そこでは商人たちの活躍で、世界各地から莫大な富が集り、貨幣経済が発達します。



バグダードでは小切手が使われており、現金不要の信用取引がすでに存在していました。
バグダードの小切手は、4千km離れたスペインでも換金出来ました。

経済だけでなく、学問も発達します。
イスラームの教えに基づく学問だけでなく、古代ギリシアの著作も研究されました。

同様に、医学の分野も発達します。
12世紀の総合病院の跡からは、外科、内科、産科、そして精神科も置かれ、入院施設もあったことが
わかっています。

アッバース朝当時のイスラーム帝国は、様々な分野で世界の最先端を誇り、後のヨーロッパにも影響を与えることになります。

サヘルさんによると、イランでは現在も日常的に小切手が使われているそうです。
普通の生活をしている人々がカバンの中にいつも小切手を入れており、少し大きな買い物をする時は、
小切手を利用するとのことです。


羽田先生によると、イスラーム帝国という呼び方は確かに一面では事実ですが、注意するべきことがいくつか
あるといいます。

一つは、その帝国の中にいた人たちが、全員イスラーム教徒だったわけではないということです。
征服当初は、8割から9割、あるいはそれ以上の人がイスラーム教徒ではなかったといいます。
そのため、イスラームということだけで歴史を見ると、現実が見えなくなってしまいます。
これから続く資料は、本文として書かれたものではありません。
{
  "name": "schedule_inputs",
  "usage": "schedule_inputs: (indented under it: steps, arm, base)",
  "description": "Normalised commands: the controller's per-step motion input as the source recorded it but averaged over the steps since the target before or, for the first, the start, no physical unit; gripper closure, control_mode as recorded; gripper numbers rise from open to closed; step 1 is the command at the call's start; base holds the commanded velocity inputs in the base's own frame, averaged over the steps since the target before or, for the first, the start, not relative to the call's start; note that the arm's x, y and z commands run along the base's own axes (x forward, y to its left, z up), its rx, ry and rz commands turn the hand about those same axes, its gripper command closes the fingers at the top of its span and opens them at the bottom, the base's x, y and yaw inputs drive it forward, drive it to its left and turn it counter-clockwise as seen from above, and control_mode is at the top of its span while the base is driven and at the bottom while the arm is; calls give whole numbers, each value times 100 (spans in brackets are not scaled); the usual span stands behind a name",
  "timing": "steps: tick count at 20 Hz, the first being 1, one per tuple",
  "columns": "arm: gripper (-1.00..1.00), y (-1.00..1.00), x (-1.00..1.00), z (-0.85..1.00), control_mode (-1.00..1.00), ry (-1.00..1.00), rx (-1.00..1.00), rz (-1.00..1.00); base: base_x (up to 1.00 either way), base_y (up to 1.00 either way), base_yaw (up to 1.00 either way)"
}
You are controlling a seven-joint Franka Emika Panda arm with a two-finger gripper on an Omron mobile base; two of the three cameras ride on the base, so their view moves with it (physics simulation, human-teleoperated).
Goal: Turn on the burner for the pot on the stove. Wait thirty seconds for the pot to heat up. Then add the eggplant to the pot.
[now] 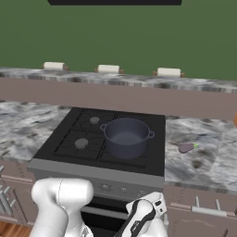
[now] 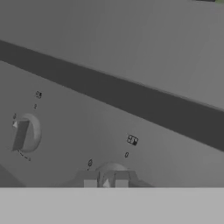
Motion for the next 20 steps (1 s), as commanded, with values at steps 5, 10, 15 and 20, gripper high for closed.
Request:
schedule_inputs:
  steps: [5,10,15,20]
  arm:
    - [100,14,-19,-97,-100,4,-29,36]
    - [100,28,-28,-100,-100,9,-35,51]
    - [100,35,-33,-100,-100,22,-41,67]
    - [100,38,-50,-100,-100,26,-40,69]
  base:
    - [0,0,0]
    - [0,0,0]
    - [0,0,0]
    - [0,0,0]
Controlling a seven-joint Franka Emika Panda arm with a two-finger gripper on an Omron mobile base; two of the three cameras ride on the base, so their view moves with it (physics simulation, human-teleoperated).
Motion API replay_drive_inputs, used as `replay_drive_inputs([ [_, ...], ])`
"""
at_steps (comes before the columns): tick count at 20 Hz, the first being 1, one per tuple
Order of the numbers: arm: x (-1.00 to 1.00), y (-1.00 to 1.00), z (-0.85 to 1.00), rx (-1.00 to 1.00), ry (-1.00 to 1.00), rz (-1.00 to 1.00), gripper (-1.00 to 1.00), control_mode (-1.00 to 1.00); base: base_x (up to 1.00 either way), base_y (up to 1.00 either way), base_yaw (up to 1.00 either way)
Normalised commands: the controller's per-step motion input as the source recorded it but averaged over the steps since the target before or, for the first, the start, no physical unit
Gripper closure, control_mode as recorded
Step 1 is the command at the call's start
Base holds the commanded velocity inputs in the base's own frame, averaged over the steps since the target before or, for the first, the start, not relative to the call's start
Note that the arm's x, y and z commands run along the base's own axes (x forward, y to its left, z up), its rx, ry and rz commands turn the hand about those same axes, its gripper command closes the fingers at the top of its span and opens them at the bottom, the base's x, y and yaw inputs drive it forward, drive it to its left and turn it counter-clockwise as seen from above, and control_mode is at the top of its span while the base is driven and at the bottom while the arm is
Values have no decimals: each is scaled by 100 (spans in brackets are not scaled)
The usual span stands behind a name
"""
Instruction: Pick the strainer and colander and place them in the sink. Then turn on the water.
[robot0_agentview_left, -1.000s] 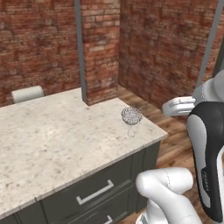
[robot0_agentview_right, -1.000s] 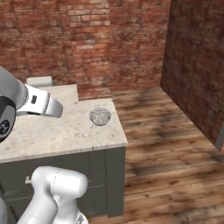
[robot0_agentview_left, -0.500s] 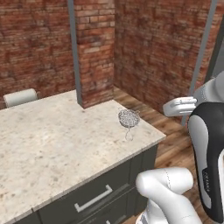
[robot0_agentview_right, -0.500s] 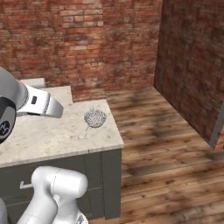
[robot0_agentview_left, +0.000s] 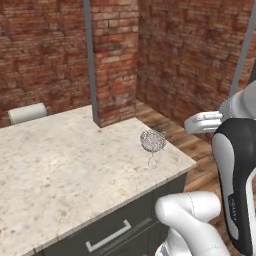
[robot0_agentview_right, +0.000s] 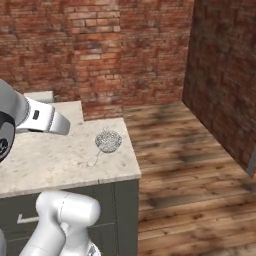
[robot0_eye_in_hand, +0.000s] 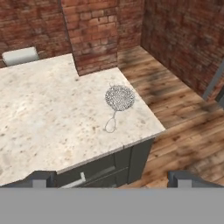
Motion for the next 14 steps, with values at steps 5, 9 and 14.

色々な地域に色々なイスラーム教徒がおり、様々なイスラームがあります。
イスラームは一つだと考え、皆同じ様な考え方で生活し行動していたと、ひとくくりにすることはできません。
イスラームは一つの要素ですが、それだけでは歴史を判断できない難しさがあります。

えりさんはイスラーム教について、元々持つイメージよりも、理解が深まったと言います。
国や宗教が異なっていても、他人を思いやる気持ちは、同じなのかもしれません。
歴史を勉強することで、互いの文化や習慣を理解し合い、より平和な世の中に繋げることができます。